Before the district made the decision to go to full online school, I had asked N how she felt about the possibility of going to school in-person.
As the oldest and most social of my children, I felt like she would be the one most impacted by being at home.
Her response surprised me.
She said she didn't trust fellow students to make smart choices for themselves and others and that going to school in person would cause her anxiety.
I had determined that if the district went back in person I was going to have my kids do online work and resign as a sub.
Things for these first days have been somewhere between alright and crappy, depending on the moment, which I think sums up the entirety of 2020.
It's not fantastic; it's not knocking anyone's socks off, but we're hanging in.
If nothing else, the kids have a routine again.
And there ARE positives to this online school thing, such as not having middle and high school students wake up at 5:30 in the morning in order to be at school by 7:20.

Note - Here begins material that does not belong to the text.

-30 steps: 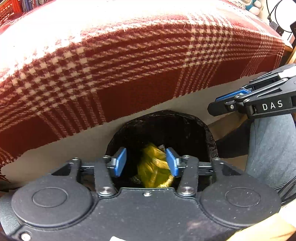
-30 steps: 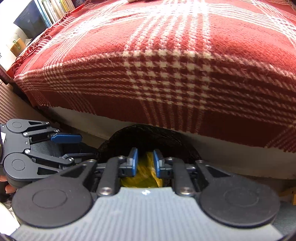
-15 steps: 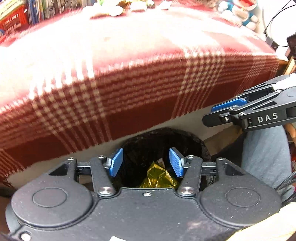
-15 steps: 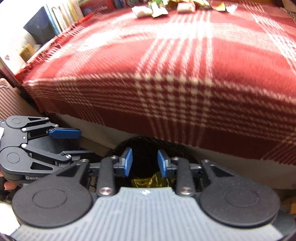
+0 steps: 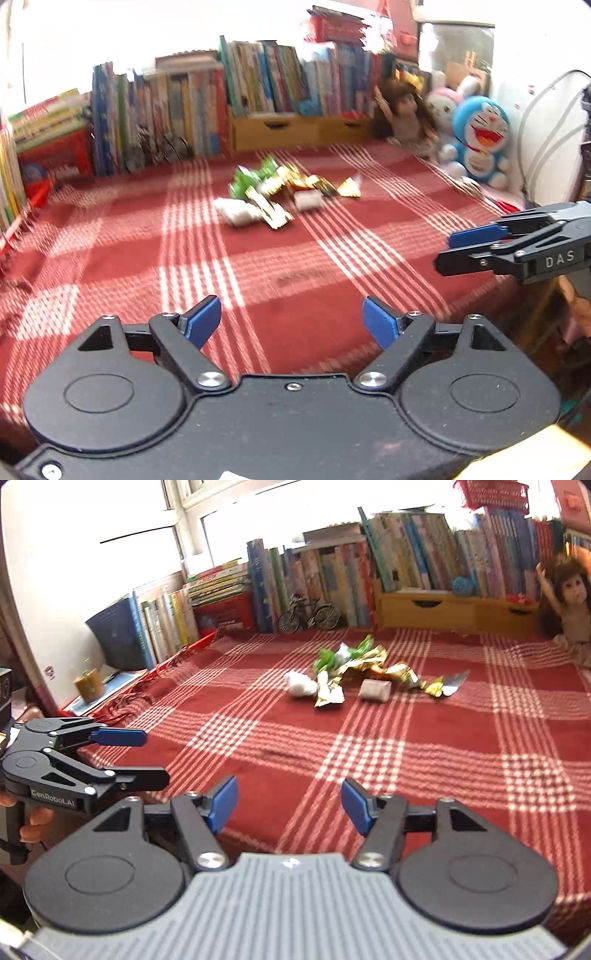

I'm enjoying not driving all over creation all the time.
I'm glad my kids are not having to do the reams of waiting that is just part of in-school school. Waiting in the gym before they can go to their classes in the morning. Waiting for announcements to begin. Waiting to line up and then waiting in line for the doofuses to get in line or stop talking. Waiting in line at the bathroom. Waiting in line in the cafeteria. Waiting at the end of the day after they've gotten their stuff ready. (I don't think most parents have any clue how much time in school is spent not doing "learning" as they envision it.)
And that's not all the waiting. There is also the waiting that kids do whether they pick up things quickly, in which case they finish up and are told to "read to themselves" which is also known as "waiting." The kids who don't pick up things quickly have to wait for the teacher to move on from another student that needs individual attention.
I'm not saying this to suggest in-school school is bad. What I'm saying is in-school school is imperfect. And just like when someone is deceased (which in a way is what COVID has done to in-person school), many people are making in-person school out to be the GOAT. We've now endowed sainthood on something that really didn't deserve it; we only act this way because we don't have it now.
I have modified some of my expectations about things I want my kids to know and do mostly because I'm becoming very good at asking the question, "WHO DECIDED?"
Like "Who decided that it is the failing of civilization if kids don't learn cursive, and why am I allowing myself to think this is the case?"
So I'm having the boys practice their full legal names because, really, this is all they will ever need to sign in most cases.
And if they decide to become scholars of primary source material they will be motivated on their own to figure it out.
I think COVID can be an opportunity to parents, students, and really, anyone, to have the opportunity to ask "Who decided?" about a lot of things.